:: PROBLEM DESCRIPTION ::
Every line of the entries below that mentions "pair" is to be copied out.

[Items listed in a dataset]
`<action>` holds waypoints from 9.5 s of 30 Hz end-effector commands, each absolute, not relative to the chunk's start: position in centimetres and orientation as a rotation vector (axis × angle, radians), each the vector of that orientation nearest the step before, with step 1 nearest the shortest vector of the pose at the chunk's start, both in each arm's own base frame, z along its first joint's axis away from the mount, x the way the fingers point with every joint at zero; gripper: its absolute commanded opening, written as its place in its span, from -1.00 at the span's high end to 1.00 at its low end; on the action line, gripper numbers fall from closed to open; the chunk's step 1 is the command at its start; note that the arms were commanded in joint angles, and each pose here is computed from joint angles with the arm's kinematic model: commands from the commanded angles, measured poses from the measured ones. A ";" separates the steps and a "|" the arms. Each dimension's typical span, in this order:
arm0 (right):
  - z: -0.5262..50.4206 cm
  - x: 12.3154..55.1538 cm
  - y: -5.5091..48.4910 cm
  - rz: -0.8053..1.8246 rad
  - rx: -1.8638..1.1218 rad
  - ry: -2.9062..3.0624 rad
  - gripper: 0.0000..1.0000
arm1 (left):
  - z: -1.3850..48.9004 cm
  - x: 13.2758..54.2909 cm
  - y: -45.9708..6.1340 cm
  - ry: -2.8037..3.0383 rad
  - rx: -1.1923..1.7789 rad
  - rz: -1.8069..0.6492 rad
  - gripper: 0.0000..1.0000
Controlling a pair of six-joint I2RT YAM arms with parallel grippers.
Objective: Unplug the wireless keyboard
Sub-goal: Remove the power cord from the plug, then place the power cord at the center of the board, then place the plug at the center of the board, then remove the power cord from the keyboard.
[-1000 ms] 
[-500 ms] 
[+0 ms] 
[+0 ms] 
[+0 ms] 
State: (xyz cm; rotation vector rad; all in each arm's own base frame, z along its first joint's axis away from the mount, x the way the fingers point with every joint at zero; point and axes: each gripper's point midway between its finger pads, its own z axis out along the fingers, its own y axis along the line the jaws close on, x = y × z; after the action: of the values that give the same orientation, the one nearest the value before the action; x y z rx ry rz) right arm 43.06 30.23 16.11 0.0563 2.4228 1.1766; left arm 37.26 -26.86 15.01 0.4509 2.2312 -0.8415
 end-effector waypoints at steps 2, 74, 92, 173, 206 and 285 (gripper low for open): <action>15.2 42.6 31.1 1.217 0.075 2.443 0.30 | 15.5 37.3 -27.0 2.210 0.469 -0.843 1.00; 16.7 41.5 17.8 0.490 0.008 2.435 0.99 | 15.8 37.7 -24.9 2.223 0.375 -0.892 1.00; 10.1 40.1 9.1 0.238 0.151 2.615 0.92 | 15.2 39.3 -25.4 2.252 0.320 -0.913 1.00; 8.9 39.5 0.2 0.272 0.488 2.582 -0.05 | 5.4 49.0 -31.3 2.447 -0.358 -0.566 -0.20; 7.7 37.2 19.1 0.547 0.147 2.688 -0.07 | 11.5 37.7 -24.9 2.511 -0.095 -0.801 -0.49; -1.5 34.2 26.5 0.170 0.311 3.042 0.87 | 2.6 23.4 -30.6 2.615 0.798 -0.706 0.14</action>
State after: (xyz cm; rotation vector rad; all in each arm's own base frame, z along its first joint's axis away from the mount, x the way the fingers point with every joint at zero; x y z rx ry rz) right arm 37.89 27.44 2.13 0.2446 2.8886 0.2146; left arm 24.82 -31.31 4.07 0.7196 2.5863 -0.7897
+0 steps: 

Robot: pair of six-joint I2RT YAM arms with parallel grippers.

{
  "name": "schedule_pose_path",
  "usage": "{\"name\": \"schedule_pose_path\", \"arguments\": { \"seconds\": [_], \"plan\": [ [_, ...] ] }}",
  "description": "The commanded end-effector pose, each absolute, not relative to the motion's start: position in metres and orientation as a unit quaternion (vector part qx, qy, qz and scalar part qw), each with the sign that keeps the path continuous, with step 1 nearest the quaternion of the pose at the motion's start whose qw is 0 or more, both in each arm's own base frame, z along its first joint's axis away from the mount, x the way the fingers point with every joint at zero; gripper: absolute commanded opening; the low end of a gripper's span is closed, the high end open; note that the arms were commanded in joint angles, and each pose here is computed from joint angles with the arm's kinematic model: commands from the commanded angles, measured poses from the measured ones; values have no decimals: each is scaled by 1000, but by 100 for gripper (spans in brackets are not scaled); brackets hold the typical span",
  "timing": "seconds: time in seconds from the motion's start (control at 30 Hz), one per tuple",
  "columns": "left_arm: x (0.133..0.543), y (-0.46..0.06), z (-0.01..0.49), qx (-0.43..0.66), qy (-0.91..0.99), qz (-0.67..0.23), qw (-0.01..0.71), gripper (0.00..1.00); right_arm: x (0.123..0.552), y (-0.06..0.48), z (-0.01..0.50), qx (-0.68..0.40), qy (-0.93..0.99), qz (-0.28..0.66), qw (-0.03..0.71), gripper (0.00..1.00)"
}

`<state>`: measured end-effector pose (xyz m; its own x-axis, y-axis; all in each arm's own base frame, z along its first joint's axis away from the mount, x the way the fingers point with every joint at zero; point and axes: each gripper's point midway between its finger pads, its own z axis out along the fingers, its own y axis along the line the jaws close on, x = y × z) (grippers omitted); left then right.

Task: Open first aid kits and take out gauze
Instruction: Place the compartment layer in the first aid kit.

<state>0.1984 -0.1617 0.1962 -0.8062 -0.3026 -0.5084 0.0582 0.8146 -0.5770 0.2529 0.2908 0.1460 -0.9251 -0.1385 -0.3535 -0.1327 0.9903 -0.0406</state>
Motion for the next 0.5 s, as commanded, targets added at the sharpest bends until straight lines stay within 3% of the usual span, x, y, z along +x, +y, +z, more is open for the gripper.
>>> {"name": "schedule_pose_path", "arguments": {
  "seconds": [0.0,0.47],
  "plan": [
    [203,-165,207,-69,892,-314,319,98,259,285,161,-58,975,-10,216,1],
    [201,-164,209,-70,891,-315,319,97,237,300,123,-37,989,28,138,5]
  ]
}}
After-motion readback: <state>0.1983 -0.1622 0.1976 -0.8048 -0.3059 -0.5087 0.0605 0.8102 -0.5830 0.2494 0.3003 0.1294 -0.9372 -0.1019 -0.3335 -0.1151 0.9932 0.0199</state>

:: RESPONSE AREA ::
Controlling a pair of six-joint I2RT YAM arms with parallel grippers.
Robot: pair of six-joint I2RT YAM arms with parallel grippers.

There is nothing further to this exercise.